> [Directions] The expected answer is the set of lines in the data below between the line holding "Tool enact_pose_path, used" and the line holding "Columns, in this", inclusive, written out exactly.

━━━━━━━━━━━━━━━━━━━━

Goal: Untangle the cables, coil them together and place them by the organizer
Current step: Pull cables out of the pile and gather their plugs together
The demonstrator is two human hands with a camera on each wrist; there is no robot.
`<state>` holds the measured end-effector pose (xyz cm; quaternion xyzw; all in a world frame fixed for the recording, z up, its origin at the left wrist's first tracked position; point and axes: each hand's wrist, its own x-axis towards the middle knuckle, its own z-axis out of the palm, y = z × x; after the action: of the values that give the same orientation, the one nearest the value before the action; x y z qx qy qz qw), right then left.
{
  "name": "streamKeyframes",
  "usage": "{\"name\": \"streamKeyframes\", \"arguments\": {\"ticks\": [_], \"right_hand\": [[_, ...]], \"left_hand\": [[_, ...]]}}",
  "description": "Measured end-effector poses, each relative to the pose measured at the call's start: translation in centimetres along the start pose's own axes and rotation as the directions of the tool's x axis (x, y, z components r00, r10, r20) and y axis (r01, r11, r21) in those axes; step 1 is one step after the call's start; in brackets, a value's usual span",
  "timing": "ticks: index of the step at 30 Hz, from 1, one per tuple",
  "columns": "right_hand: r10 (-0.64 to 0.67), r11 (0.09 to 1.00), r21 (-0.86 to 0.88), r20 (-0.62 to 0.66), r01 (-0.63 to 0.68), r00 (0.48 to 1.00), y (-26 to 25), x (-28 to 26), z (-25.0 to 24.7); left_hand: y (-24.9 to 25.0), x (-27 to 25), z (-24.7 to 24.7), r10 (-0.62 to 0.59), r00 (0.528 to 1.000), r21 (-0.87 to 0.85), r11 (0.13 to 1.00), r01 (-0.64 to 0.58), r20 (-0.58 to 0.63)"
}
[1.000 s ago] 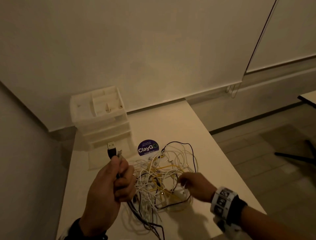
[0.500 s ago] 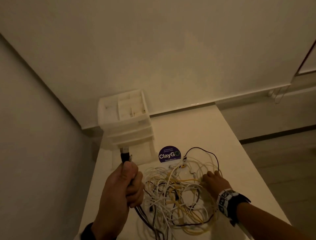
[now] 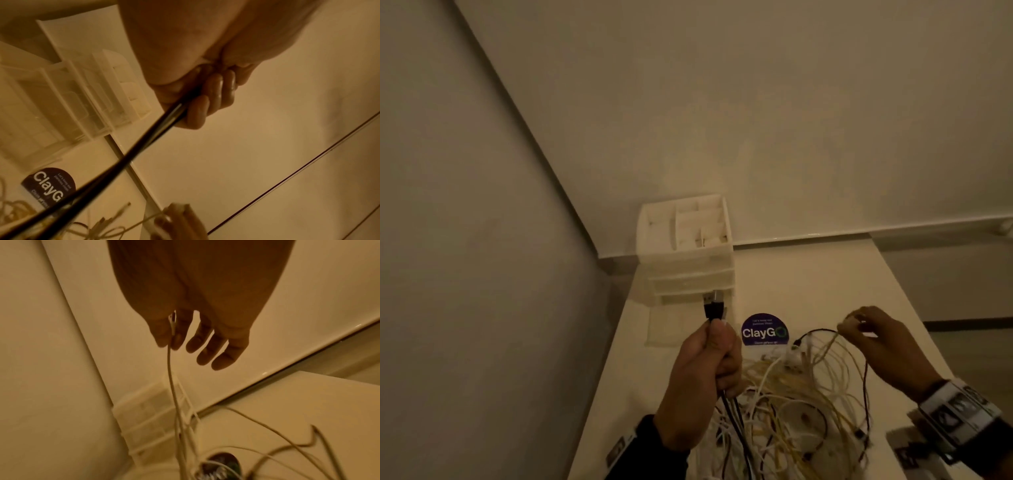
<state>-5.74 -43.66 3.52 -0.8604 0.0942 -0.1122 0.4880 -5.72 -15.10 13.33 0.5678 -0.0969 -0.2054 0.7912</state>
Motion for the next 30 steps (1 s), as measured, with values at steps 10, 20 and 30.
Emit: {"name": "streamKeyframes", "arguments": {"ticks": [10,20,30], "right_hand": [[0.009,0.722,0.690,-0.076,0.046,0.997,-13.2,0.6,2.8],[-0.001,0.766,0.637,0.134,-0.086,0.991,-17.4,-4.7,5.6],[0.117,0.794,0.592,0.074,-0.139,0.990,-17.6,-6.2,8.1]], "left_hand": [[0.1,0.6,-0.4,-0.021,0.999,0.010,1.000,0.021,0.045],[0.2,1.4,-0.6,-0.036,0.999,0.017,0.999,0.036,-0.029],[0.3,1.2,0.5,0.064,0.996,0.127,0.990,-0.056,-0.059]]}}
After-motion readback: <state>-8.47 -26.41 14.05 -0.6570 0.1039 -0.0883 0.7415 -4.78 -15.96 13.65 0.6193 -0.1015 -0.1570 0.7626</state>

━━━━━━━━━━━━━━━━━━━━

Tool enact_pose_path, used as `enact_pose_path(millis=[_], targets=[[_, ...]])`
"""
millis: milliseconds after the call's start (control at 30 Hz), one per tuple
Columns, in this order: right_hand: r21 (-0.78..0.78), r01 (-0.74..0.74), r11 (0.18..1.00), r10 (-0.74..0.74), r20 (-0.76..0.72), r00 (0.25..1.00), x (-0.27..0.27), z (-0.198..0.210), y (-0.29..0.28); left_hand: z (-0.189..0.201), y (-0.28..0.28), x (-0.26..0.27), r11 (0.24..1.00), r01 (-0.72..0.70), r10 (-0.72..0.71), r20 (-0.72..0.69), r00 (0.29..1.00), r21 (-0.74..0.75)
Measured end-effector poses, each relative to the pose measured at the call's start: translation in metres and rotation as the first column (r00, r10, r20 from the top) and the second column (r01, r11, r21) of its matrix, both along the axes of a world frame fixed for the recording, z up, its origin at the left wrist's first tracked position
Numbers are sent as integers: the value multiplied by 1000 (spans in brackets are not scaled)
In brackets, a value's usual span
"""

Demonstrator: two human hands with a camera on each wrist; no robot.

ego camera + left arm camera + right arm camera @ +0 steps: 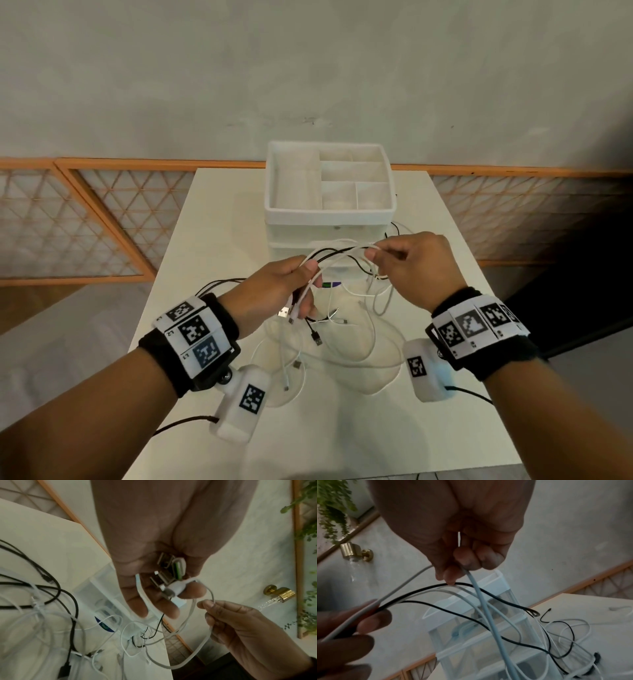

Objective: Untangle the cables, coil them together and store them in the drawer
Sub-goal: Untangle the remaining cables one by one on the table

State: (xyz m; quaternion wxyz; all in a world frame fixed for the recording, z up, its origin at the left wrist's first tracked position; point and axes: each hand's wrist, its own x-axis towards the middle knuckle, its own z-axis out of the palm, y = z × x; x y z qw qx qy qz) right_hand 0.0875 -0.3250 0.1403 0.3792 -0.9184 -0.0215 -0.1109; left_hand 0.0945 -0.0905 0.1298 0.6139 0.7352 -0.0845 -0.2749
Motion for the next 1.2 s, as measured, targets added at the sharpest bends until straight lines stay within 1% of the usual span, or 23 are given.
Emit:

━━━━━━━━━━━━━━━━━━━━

> [Response area]
Tool enact_pose_path, used as `enact_pose_path(millis=[_], targets=[[_, ...]])`
"""
millis: milliseconds after the call's start (control at 30 Hz), one per tuple
Columns, in this order: right_hand: r21 (-0.78..0.78), r01 (-0.74..0.74), r11 (0.18..1.00), r10 (-0.74..0.74), r20 (-0.76..0.72), r00 (0.25..1.00), x (-0.27..0.27), z (-0.198..0.210), y (-0.29..0.28); left_hand: z (-0.189..0.201), y (-0.28..0.28), x (-0.26..0.27), r11 (0.24..1.00), r01 (-0.72..0.70), r10 (-0.72..0.71), r20 (-0.72..0.69), r00 (0.29..1.00), r21 (-0.74..0.75)

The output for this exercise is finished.